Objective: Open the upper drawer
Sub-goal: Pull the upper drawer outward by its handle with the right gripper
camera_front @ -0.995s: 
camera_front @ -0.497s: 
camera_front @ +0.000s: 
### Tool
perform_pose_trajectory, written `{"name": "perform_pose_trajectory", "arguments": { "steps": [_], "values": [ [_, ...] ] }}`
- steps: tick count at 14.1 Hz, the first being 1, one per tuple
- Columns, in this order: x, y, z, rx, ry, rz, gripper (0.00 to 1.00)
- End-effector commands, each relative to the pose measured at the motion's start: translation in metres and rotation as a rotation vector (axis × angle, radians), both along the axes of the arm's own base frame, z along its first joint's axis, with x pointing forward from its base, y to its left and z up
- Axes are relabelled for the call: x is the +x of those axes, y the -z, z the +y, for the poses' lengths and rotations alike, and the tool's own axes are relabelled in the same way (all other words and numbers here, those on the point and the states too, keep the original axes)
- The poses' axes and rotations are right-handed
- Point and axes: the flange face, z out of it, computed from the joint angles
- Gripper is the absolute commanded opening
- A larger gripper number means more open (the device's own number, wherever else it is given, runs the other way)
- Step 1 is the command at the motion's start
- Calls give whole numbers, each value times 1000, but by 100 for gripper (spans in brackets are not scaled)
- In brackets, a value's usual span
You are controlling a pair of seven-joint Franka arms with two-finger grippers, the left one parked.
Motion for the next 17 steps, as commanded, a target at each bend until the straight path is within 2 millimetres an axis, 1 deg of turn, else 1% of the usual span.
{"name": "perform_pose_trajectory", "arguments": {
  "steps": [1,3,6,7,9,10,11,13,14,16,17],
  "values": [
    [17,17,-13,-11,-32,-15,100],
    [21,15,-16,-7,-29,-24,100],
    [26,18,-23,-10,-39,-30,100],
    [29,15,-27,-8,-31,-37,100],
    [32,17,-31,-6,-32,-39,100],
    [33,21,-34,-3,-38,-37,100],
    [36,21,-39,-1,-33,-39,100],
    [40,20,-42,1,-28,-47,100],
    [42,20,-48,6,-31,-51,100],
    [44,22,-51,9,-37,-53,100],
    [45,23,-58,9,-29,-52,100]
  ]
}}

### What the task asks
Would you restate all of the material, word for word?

### Answer box
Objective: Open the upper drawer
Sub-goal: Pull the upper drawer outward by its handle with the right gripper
camera_front @ -0.995s: 
camera_front @ -0.497s: 
camera_front @ +0.000s: 
### Tool
perform_pose_trajectory, written `{"name": "perform_pose_trajectory", "arguments": { "steps": [_], "values": [ [_, ...] ] }}`
- steps: tick count at 14.1 Hz, the first being 1, one per tuple
- Columns, in this order: x, y, z, rx, ry, rz, gripper (0.00 to 1.00)
- End-effector commands, each relative to the pose measured at the motion's start: translation in metres and rotation as a rotation vector (axis × angle, radians), both along the axes of the arm's own base frame, z along its first joint's axis, with x pointing forward from its base, y to its left and z up
- Axes are relabelled for the call: x is the +x of those axes, y the -z, z the +y, for the poses' lengths and rotations alike, and the tool's own axes are relabelled in the same way (all other words and numbers here, those on the point and the states too, keep the original axes)
- The poses' axes and rotations are right-handed
- Point and axes: the flange face, z out of it, computed from the joint angles
- Gripper is the absolute commanded opening
- A larger gripper number means more open (the device's own number, wherever else it is given, runs the other way)
- Step 1 is the command at the motion's start
- Calls give whole numbers, each value times 1000, but by 100 for gripper (spans in brackets are not scaled)
- In brackets, a value's usual span
You are controlling a pair of seven-joint Franka arms with two-finger grippers, the left one parked.
Motion for the next 17 steps, as commanded, a target at each bend until the straight path is within 2 millimetres an axis, 1 deg of turn, else 1% of the usual span.
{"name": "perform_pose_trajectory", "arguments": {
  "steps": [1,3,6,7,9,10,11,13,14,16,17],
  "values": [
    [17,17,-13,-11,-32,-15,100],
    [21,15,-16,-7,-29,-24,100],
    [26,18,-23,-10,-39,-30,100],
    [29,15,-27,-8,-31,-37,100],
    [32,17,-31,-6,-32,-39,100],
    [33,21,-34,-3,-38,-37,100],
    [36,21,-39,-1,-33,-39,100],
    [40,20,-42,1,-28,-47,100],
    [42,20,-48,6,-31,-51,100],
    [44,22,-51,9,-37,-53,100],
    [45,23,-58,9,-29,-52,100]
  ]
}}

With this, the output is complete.